_Exercise objective_:
The response must match the data below exactly, line for line.

_Data segment_:
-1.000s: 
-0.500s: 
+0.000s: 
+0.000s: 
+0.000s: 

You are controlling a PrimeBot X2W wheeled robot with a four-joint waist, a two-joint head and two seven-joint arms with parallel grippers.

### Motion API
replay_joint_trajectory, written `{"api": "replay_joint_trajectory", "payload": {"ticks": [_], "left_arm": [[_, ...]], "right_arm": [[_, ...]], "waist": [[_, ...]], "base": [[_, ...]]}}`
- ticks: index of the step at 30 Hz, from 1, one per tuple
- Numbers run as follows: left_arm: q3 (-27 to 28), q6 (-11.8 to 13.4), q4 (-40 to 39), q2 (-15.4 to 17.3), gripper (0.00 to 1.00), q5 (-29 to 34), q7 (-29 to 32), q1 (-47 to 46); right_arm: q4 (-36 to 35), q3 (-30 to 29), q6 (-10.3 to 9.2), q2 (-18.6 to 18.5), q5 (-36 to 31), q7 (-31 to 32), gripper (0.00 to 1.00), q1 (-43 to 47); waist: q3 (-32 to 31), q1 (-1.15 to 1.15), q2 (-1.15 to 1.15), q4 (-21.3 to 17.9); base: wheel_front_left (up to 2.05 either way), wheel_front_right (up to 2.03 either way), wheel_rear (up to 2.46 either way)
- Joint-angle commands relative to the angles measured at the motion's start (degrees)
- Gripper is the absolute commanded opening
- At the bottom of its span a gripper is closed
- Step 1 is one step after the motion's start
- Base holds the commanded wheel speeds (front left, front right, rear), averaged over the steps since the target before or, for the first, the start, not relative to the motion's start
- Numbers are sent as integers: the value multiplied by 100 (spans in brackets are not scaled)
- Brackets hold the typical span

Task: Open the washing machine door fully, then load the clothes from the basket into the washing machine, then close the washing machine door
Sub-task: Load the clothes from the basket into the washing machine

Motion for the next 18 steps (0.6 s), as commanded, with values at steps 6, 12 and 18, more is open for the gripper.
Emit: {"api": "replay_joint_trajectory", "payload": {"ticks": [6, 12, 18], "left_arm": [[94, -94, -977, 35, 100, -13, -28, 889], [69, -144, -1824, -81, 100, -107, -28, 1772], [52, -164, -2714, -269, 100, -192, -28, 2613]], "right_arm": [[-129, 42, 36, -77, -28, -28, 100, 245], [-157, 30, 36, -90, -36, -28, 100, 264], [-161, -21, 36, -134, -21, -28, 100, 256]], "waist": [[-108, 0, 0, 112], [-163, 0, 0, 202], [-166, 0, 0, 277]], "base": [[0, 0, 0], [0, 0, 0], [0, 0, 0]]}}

_Task response_:
-1.000s: 
-0.500s: 
+0.000s: 
+0.000s: 
+0.000s: 

You are controlling a PrimeBot X2W wheeled robot with a four-joint waist, a two-joint head and two seven-joint arms with parallel grippers.

### Motion API
replay_joint_trajectory, written `{"api": "replay_joint_trajectory", "payload": {"ticks": [_], "left_arm": [[_, ...]], "right_arm": [[_, ...]], "waist": [[_, ...]], "base": [[_, ...]]}}`
- ticks: index of the step at 30 Hz, from 1, one per tuple
- Numbers run as follows: left_arm: q3 (-27 to 28), q6 (-11.8 to 13.4), q4 (-40 to 39), q2 (-15.4 to 17.3), gripper (0.00 to 1.00), q5 (-29 to 34), q7 (-29 to 32), q1 (-47 to 46); right_arm: q4 (-36 to 35), q3 (-30 to 29), q6 (-10.3 to 9.2), q2 (-18.6 to 18.5), q5 (-36 to 31), q7 (-31 to 32), gripper (0.00 to 1.00), q1 (-43 to 47); waist: q3 (-32 to 31), q1 (-1.15 to 1.15), q2 (-1.15 to 1.15), q4 (-21.3 to 17.9); base: wheel_front_left (up to 2.05 either way), wheel_front_right (up to 2.03 either way), wheel_rear (up to 2.46 either way)
- Joint-angle commands relative to the angles measured at the motion's start (degrees)
- Gripper is the absolute commanded opening
- At the bottom of its span a gripper is closed
- Step 1 is one step after the motion's start
- Base holds the commanded wheel speeds (front left, front right, rear), averaged over the steps since the target before or, for the first, the start, not relative to the motion's start
- Numbers are sent as integers: the value multiplied by 100 (spans in brackets are not scaled)
- Brackets hold the typical span

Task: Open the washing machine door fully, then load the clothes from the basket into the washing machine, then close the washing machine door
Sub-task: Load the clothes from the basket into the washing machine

Motion for the next 18 steps (0.6 s), as commanded, with values at steps 6, 12 and 18, more is open for the gripper.
Emit: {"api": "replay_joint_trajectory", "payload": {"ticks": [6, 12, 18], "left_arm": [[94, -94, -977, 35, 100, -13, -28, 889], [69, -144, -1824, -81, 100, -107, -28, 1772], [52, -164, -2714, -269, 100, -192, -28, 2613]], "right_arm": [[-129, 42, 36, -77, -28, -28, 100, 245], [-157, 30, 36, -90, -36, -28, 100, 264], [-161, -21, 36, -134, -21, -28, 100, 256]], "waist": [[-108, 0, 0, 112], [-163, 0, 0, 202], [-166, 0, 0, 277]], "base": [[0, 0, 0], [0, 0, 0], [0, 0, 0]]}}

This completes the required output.